[Records contained in a dataset]
:::::
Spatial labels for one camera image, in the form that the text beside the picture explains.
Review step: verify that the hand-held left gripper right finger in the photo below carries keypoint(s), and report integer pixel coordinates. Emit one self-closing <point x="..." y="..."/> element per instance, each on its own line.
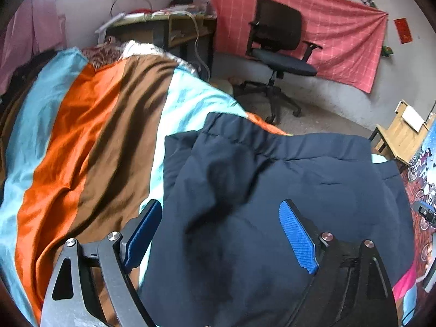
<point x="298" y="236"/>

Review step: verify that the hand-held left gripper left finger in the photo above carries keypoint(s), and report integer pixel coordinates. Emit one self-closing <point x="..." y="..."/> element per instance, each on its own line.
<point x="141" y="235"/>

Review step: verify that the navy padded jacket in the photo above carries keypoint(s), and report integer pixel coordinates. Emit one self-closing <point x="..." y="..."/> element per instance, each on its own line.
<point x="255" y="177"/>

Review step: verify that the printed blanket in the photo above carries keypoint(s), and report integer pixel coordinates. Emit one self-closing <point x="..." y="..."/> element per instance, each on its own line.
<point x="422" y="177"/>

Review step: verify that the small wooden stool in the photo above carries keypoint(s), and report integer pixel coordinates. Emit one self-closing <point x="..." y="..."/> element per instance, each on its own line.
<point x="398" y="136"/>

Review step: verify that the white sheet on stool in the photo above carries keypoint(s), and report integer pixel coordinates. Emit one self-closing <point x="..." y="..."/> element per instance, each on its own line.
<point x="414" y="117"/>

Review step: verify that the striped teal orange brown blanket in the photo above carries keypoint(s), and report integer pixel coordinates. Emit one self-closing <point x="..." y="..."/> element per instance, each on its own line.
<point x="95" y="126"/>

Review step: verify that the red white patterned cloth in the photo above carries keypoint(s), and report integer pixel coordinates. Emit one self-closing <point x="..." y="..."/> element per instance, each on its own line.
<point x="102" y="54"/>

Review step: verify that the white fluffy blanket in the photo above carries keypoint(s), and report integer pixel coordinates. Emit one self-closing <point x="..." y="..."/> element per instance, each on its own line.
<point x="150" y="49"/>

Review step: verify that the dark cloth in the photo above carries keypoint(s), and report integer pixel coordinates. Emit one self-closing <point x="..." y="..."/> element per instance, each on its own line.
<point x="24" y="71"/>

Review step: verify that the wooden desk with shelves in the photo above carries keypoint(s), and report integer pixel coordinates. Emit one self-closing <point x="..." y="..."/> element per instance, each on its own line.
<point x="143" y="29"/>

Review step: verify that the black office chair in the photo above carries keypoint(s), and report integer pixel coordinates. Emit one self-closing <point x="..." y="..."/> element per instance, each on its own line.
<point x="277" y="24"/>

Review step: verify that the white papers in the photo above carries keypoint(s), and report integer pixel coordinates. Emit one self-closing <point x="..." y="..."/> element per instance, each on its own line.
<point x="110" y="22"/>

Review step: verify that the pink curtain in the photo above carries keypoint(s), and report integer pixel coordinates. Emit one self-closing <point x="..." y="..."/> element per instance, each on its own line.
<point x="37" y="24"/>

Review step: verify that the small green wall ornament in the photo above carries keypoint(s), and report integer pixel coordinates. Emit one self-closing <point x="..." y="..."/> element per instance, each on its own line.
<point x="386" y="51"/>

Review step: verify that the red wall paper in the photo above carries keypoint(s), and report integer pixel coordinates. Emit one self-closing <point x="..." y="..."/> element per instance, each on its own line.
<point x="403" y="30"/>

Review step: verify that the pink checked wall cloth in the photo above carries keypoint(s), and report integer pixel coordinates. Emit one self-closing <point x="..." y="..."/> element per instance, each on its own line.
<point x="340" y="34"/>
:::::
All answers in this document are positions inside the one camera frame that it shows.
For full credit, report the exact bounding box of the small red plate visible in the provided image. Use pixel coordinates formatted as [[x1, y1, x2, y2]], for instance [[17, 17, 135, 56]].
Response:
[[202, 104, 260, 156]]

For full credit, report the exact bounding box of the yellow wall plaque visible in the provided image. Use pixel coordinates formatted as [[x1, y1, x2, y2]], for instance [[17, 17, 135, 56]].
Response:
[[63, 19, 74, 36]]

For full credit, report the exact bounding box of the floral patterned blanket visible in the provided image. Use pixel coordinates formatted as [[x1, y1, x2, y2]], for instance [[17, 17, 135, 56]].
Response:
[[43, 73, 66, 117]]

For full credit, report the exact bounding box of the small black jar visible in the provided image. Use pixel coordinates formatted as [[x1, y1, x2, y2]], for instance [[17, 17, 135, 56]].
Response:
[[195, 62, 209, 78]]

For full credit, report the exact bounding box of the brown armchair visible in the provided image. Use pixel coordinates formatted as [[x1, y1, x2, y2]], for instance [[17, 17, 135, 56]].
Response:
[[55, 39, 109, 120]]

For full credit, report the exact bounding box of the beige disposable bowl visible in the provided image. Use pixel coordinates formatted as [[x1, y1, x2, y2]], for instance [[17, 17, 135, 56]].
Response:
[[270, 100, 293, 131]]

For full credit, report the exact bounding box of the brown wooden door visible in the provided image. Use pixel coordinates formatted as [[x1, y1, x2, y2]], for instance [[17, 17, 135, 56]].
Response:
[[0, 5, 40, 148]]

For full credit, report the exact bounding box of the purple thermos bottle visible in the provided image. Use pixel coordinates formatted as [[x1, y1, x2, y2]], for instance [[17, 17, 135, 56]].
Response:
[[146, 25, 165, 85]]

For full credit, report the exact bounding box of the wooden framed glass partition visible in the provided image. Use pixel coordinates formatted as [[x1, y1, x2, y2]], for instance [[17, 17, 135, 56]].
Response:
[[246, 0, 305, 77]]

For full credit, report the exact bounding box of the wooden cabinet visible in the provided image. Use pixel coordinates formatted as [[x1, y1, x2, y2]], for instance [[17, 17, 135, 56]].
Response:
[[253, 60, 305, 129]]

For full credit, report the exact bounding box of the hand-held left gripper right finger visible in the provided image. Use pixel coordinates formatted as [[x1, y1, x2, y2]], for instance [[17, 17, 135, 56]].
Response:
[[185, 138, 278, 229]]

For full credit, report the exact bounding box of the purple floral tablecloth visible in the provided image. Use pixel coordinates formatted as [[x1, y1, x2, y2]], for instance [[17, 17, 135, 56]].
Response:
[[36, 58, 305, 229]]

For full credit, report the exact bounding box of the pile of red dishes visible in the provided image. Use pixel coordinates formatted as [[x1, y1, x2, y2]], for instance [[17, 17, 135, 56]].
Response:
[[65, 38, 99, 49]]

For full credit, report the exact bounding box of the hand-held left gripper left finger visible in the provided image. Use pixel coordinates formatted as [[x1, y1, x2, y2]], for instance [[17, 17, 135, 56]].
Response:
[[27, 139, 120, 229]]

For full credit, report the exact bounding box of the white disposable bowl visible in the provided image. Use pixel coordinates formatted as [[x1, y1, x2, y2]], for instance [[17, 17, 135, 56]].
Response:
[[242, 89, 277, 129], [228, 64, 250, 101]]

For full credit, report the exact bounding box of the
:::::
> How to complete this task
All lines of the records above that carry the word "camera" should be listed.

> Response to the task
Spatial labels for one camera image, in the form that the text beside the picture explains.
All answers in this document are positions inside the one camera frame that it shows.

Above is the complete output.